Please I'm trying different Econml tree based causal estimators yet I get this error for example with grf.CausalForest or grf.RegressionForest or grf.CausalIVForest,PolicyForest
model= CausalModel(
data = GE_Profile_WGS,
treatment='State',
outcome='TargetGene',
common_causes=GE_Profile_WGS.columns.to_list()[2:len(GE_Profile_WGS.columns)]
)
dml_estimate = model.estimate_effect(identified_estimand,method_name="backdoor.econml.grf.RegressionForest",
method_params={"init_params":{
'n_estimators':200,},
"fit_params":{}})
---> 63 dml_estimate = model.estimate_effect(identified_estimand, method_name="backdoor.econml.grf.CausalIVForest",
64 method_params={"init_params":{
65 'n_estimators':200,
2 frames
/usr/local/lib/python3.10/dist-packages/dowhy/causal_estimators/econml.py in fit(self, data, effect_modifier_names, **kwargs)

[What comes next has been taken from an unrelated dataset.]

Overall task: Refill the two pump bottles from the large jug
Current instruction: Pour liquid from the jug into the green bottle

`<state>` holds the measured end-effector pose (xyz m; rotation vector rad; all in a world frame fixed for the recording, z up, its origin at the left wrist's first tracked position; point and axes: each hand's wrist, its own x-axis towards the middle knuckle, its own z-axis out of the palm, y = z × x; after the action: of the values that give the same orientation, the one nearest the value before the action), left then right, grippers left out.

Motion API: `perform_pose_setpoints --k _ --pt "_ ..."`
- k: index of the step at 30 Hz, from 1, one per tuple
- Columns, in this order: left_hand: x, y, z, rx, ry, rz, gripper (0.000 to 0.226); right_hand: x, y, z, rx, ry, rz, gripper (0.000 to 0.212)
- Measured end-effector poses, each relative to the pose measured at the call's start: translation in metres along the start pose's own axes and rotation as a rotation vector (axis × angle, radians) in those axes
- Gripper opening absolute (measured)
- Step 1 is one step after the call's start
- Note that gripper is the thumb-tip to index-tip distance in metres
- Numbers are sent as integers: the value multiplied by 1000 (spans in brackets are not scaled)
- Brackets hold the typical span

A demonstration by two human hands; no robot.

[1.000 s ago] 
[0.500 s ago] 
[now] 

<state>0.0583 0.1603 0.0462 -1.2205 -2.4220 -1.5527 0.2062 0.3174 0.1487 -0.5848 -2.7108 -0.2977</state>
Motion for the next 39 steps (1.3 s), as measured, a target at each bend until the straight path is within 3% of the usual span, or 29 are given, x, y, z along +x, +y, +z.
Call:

192 arg: named_data_args[arg] for arg in named_data_args.keys() if arg in estimator_named_args
193 }
--> 194 self.estimator.fit(**estimator_data_args, **kwargs)
195
196 return self
TypeError: CausalIVForest.fit() missing 1 required positional argument: 'y'
I'm trying to calculate the estimate like I did with all the Meta-Learners but there is something weird about the tree based, also I get this error with some other estimators like ForestDRIV, CausalForestDML, ForestDRLearner
dml_estimate = model.estimate_effect(identified_estimand, method_name="backdoor.econml.dr.ForestDRLearner",
64 method_params={"init_params":{
65 #'n_estimators':200,
3 frames
/usr/local/lib/python3.10/dist-packages/econml/dr/_drlearner.py in fit(self, Y, T, X, W, sample_weight, groups, cache_values, inference)
1650 """
1651 if X is None:
-> 1652 raise ValueError("This estimator does not support X=None!")
1653
1654 return super().fit(Y, T, X=X, W=W,
ValueError: This estimator does not support X=None!